▶
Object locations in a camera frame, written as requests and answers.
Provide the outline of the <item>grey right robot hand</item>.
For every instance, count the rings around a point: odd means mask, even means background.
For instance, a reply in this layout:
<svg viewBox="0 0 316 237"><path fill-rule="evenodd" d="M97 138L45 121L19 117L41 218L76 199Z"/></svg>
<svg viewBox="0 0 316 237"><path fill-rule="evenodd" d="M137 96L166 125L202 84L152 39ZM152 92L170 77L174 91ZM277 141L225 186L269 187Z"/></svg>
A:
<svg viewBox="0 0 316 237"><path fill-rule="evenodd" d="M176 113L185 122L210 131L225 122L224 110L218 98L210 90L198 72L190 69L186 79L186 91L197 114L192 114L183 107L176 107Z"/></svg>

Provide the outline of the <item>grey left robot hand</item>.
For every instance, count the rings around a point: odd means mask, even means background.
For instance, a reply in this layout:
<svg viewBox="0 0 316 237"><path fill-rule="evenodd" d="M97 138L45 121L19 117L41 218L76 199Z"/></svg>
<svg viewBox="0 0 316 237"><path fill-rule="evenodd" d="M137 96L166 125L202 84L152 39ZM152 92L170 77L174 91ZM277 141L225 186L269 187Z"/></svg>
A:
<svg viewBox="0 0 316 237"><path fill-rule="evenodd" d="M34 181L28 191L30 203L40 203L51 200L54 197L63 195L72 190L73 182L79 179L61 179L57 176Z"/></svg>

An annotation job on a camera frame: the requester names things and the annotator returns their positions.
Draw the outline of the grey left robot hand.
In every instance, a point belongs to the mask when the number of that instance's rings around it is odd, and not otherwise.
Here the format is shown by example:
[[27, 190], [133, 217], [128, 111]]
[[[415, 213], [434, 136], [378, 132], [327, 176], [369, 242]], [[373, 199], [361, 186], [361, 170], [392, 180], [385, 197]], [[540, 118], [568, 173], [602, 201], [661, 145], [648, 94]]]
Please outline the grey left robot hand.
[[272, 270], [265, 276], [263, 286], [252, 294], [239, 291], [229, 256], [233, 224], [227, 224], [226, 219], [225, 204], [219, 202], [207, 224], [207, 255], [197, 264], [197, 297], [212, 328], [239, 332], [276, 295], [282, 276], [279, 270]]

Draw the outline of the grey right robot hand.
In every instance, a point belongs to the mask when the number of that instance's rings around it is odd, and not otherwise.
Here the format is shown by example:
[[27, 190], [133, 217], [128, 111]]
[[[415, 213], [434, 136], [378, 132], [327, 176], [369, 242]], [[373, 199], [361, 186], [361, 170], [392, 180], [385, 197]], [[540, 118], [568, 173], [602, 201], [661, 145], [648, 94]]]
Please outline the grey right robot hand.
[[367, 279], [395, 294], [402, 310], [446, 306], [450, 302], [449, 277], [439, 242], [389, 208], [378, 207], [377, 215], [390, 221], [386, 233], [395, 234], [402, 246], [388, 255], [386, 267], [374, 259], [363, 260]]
◀
▶
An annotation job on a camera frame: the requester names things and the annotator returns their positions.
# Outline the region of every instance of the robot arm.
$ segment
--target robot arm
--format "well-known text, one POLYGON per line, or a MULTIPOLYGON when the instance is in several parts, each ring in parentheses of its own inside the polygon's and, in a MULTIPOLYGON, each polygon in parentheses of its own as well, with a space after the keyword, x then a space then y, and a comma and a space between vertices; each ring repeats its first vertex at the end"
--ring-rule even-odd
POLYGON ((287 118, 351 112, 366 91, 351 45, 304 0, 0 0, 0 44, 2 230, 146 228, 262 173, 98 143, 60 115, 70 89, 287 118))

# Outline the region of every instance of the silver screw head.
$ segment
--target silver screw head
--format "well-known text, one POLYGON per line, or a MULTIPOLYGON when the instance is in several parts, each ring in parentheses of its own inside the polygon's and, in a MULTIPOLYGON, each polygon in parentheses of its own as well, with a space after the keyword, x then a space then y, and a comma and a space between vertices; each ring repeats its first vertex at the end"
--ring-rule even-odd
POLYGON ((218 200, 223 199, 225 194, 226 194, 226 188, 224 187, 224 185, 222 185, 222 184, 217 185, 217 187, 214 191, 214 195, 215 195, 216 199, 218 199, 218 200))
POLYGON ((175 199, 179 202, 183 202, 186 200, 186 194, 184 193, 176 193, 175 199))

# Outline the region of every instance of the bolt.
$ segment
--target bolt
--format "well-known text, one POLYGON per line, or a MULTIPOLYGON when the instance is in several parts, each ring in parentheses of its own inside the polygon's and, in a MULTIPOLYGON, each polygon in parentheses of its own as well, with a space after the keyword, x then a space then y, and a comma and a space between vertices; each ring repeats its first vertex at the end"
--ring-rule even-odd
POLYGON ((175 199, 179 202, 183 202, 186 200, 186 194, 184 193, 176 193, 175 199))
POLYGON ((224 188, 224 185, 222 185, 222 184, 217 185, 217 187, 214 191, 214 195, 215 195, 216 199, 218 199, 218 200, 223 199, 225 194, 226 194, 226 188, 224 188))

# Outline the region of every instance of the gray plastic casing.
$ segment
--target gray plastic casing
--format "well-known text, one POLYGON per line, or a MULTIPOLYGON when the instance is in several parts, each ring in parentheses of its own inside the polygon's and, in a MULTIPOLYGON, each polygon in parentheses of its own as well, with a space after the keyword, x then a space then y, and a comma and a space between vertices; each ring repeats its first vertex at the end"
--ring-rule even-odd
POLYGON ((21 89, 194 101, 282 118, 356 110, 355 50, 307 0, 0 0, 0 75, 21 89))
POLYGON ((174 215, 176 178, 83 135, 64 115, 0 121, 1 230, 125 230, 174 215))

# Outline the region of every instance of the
◀
▶
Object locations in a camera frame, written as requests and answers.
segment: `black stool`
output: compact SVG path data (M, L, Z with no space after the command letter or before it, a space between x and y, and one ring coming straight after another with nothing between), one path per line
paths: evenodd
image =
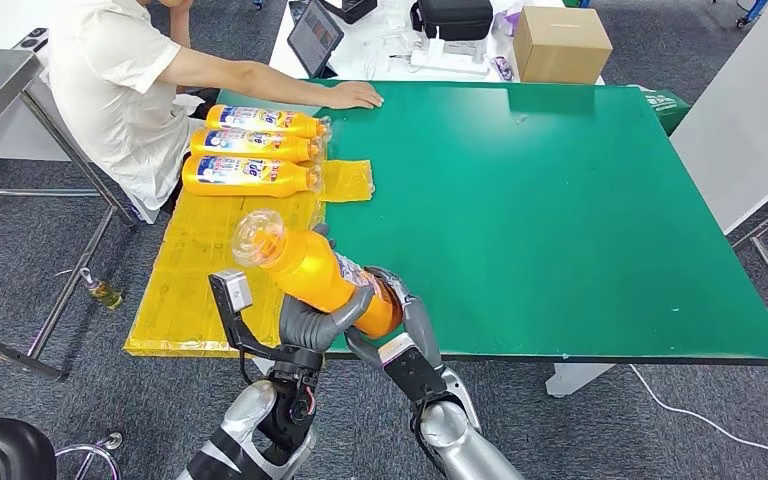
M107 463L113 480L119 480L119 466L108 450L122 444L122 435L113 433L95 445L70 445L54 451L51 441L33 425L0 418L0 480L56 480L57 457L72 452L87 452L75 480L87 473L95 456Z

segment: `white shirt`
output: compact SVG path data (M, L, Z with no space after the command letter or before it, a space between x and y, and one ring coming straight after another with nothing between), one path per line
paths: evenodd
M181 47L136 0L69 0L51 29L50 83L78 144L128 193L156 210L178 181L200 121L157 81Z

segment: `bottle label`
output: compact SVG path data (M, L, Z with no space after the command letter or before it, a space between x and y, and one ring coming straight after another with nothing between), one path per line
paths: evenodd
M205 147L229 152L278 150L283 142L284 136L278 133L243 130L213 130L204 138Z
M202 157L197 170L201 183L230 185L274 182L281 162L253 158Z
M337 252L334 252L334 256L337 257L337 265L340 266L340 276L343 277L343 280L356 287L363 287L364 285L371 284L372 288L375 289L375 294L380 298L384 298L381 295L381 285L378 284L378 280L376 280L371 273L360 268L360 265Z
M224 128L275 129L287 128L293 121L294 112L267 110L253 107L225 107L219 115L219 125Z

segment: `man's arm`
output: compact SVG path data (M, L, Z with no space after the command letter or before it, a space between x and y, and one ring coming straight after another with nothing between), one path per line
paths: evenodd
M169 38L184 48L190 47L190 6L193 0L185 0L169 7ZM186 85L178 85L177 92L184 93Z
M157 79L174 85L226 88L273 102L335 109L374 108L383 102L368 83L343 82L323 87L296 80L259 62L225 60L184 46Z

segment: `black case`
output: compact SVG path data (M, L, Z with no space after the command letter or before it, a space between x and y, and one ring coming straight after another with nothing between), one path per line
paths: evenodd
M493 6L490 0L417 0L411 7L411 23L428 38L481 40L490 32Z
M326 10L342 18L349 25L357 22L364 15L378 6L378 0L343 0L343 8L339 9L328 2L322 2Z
◀
◆ Your goal:
Only the lines holding the word "Provide" belong in the answer; copy them from the listing above.

◆ Response to this task:
Provide the outline of the <item>grey right robot hand</item>.
Provide the outline of the <item>grey left robot hand</item>.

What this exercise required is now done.